Auch wenn also mit Inkrafttreten des neuen Infektionsschutzgesetzes gleich auch wieder die Maßnahmen auf ebendieser Grundlage verlängert oder neu ergriffen werden, bleibt doch das Signal an die Bevölkerung: Die Pandemie ist vorbei. Doch das ist sie nicht – von Mittwoch auf Donnerstag starben 259 Menschen im Zusammenhang mit einer Covid-19-Infektion.
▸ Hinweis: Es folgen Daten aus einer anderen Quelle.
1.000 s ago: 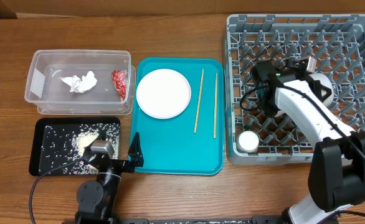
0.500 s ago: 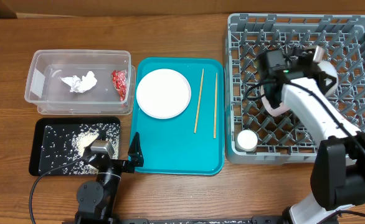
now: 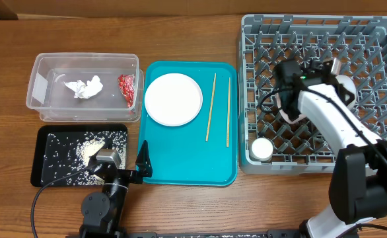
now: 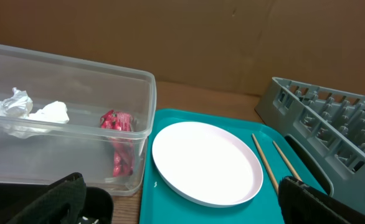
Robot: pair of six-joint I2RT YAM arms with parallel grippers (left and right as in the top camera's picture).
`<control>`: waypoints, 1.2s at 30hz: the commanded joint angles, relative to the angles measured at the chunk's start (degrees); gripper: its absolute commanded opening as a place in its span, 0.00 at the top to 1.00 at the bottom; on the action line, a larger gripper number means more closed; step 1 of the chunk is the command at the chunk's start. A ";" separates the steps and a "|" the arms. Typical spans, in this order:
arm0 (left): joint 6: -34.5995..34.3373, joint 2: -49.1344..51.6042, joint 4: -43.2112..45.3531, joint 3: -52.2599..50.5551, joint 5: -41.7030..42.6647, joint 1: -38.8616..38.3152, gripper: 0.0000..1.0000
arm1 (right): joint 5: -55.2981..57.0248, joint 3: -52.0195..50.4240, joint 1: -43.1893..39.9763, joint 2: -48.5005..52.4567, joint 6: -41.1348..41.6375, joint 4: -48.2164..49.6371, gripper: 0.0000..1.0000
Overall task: Sort waste into correct bins and load items into the dishwasher
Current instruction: 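Release the bowl and move the right gripper to the white plate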
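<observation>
On the teal tray [image 3: 187,155] lie a white plate [image 3: 173,98] and two chopsticks [image 3: 211,107]; the left wrist view shows the same plate [image 4: 206,162] and chopsticks [image 4: 265,163]. A pink cup [image 3: 290,112] sits in the grey dish rack [image 3: 378,39], half hidden under my right gripper [image 3: 286,92], which reaches down onto it. Its jaws are hidden. My left gripper [image 4: 182,208] rests open and empty at the tray's near left corner [image 3: 140,162].
A clear bin [image 3: 41,106] holds crumpled white paper [image 3: 83,86] and a red wrapper [image 3: 126,90]. A black tray [image 3: 45,173] carries rice scraps. A small white cup [image 3: 260,149] stands in the rack's near left corner.
The right gripper has shifted slightly left and up over the pink cup. The small white cup and the rack's near edge sit a little further left. The left arm is unchanged.
The right wrist was first over the rack's middle, to the right of the pink cup. It then stood above the cup, and afterwards lower against it. Now it covers the cup's left side. Tray, plate, chopsticks and bins have stayed put.
</observation>
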 commanded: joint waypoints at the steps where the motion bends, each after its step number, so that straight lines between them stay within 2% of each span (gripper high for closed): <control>1: 1.53 -0.28 0.00 -0.22 0.83 0.35 0.00 | -1.95 -0.37 2.69 -0.59 5.70 -2.40 0.70; 3: 1.55 -0.28 0.00 -0.22 0.83 0.35 0.00 | -3.04 0.83 3.98 -1.31 9.22 -4.68 0.64; 5: 1.55 -0.28 0.00 -0.22 0.83 0.35 0.00 | -6.51 2.95 5.38 -2.56 10.97 -7.06 0.63; 9: 1.53 -0.28 0.00 -0.22 0.83 0.35 0.00 | -17.31 8.48 8.96 -6.69 11.06 -9.75 0.60; 10: 1.53 -0.28 0.00 -0.22 0.83 0.35 0.00 | -20.76 10.08 10.10 -7.87 10.99 -9.92 0.57; 13: 1.53 -0.28 0.00 -0.22 0.83 0.35 0.00 | -34.34 14.82 13.90 -11.21 10.19 -9.88 0.54; 15: 1.55 -0.28 0.00 -0.22 0.83 0.35 0.00 | -47.84 17.29 16.59 -12.87 10.19 -8.61 0.53; 17: 1.55 -0.28 0.00 -0.22 0.83 0.35 0.00 | -58.55 17.55 18.27 -13.38 10.16 -6.36 0.49; 19: 1.55 -0.28 0.00 -0.22 0.83 0.35 0.00 | -70.05 17.33 20.04 -12.98 10.16 -3.43 0.49; 21: 1.53 -0.28 0.00 -0.22 0.83 0.35 0.00 | -76.96 16.37 22.18 -12.02 9.99 -0.09 0.49; 26: 1.55 -0.28 0.00 -0.22 0.85 0.35 0.00 | -74.44 12.68 27.34 -7.85 11.34 6.88 0.49; 31: 1.55 -0.28 0.00 -0.22 0.83 0.35 0.00 | -67.78 11.19 27.76 0.35 15.80 10.86 0.50; 33: 1.55 -0.28 0.00 -0.22 0.83 0.35 0.00 | -67.80 11.19 27.58 3.93 16.28 12.07 0.57; 36: 1.53 -0.28 0.00 -0.22 0.83 0.35 0.00 | -67.82 11.19 27.61 8.68 16.92 13.18 0.61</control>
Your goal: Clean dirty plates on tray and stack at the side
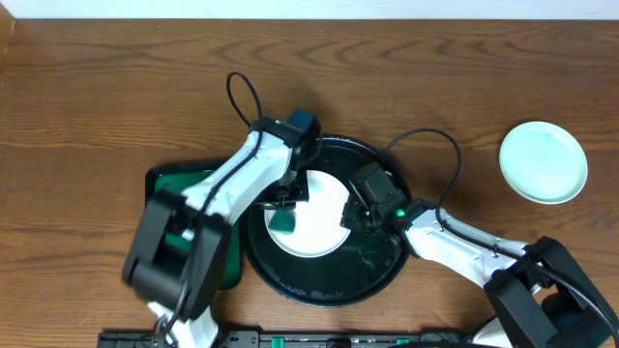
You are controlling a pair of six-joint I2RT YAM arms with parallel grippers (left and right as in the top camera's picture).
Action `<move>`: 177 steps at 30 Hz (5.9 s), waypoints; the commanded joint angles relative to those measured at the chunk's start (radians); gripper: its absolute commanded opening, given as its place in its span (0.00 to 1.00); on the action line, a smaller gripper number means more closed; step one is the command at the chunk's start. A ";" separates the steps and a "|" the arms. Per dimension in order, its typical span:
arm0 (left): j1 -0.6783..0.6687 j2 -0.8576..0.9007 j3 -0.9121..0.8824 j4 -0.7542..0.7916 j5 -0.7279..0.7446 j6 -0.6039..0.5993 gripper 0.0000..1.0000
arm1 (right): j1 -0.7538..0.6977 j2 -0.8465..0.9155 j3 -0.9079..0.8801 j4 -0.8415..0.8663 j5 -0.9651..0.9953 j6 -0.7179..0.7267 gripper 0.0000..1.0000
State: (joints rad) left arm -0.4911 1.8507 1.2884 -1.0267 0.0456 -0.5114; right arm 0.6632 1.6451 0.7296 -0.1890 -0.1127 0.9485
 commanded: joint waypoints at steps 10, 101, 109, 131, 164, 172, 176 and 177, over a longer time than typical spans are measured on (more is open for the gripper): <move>-0.023 -0.278 0.000 -0.175 -0.098 -0.081 0.07 | 0.004 -0.031 -0.008 -0.005 -0.007 -0.224 0.01; 0.351 -0.276 -0.090 -0.189 -0.188 0.029 0.07 | 0.548 -0.095 0.484 -0.420 1.402 -1.257 0.01; 0.351 -0.276 -0.090 -0.187 -0.188 0.029 0.08 | 0.526 -0.106 0.486 -0.488 1.524 -1.177 0.01; 0.351 -0.276 -0.090 -0.190 -0.188 0.029 0.07 | 0.225 -0.118 0.500 -0.781 0.591 -0.302 0.01; 0.351 -0.276 -0.090 -0.175 -0.185 0.029 0.07 | -1.202 0.010 0.500 -0.687 0.063 -0.397 0.01; 0.351 -0.276 -0.090 -0.175 -0.185 0.029 0.07 | -1.265 0.084 0.500 -0.591 0.072 -0.407 0.01; 0.351 -0.276 -0.090 -0.175 -0.185 0.029 0.07 | -1.283 0.109 0.500 -0.581 0.112 -0.357 0.01; 0.351 -0.276 -0.090 -0.175 -0.185 0.029 0.07 | -1.286 0.119 0.500 -0.578 0.113 -0.357 0.01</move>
State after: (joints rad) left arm -0.1455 1.5810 1.2037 -1.1988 -0.1268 -0.4961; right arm -0.6029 1.7306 1.2160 -0.7769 -0.0257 0.5640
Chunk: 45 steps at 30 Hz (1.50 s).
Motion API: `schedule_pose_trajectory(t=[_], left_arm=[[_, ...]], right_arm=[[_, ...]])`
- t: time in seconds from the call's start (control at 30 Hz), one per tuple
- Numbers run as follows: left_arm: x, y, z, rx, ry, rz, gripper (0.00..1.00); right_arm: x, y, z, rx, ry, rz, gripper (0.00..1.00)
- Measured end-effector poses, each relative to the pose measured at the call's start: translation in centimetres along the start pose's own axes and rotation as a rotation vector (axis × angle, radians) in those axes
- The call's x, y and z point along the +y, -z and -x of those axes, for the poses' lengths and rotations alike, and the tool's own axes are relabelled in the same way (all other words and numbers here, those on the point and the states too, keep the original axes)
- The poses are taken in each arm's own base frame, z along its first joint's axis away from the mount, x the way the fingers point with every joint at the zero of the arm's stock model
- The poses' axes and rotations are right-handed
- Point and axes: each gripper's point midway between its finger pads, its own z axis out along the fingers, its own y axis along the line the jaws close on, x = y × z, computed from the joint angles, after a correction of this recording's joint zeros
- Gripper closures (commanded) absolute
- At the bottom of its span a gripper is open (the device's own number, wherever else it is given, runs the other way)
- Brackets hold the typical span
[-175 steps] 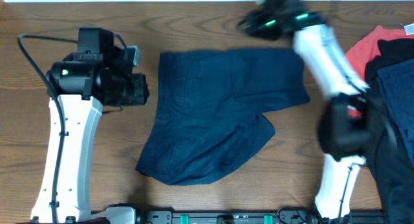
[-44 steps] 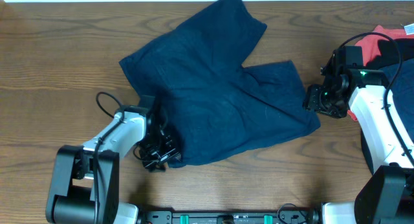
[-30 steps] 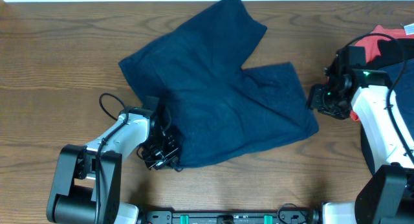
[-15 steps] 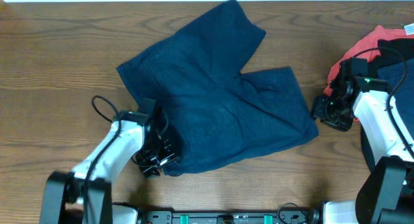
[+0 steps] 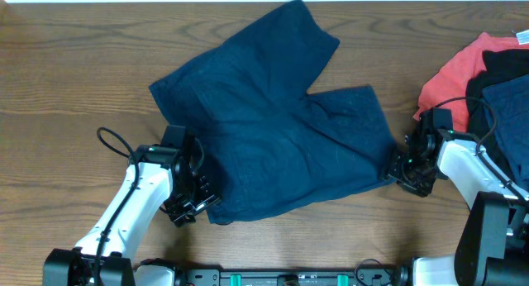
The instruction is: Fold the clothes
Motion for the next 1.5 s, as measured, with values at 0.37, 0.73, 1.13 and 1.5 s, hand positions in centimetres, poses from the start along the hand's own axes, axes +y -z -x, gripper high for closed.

Und auch das Long-Covid-Risiko, das seit Beginn der Pandemie weitgehend ausgeklammert wird, besteht weiter und stellt eine Gefahr für die dauerhafte Leistungsfähigkeit vieler, auch junger Menschen dar – jene, die durch ihre Arbeitskraft das Land am Laufen halten.
Die Lockerungsfreudigkeit der Ampel-Koalition, die nicht zuletzt die Wünsche jener mit einer zweifelhaften Auffassung von Freiheit bedient, schränkt andere in ihrer Freiheit ein. Jene nämlich, denen eben nicht alles egal ist, weil man nach zwei Jahren keine Lust mehr hat auf Pandemie. Jene, die eine Infektion nicht billigend in Kauf nehmen wollen, weil sie trotz Impfung die Folgen einer Infektion fürchten – Risikopatienten, ältere Menschen und diejenigen, die einfach auf Nummer sicher gehen wollen. Häufig wurde beklagt, die bisherigen Maßnahmen würden Menschen ausschließen, die eine kindische Abneigung gegen Masken oder irrationale Ängste vor einer Impfung haben. Nun wird es andersherum sein: Jene, die auch jetzt noch eine Infektion vermeiden wollen, werden die Wahl haben, sich dem Infektionsrisiko auszusetzen oder sich erneut in Selbstisolation zu begeben. Denn Maskentragen schützt weniger gut, wenn man es nur selbst tut. Und dass das mit der Eigenverantwortung in der Pandemie leider nicht funktioniert, sehen wir ja von Anfang an – sonst hätten die Maßnahmen ja nie verpflichtend eingeführt werden müssen.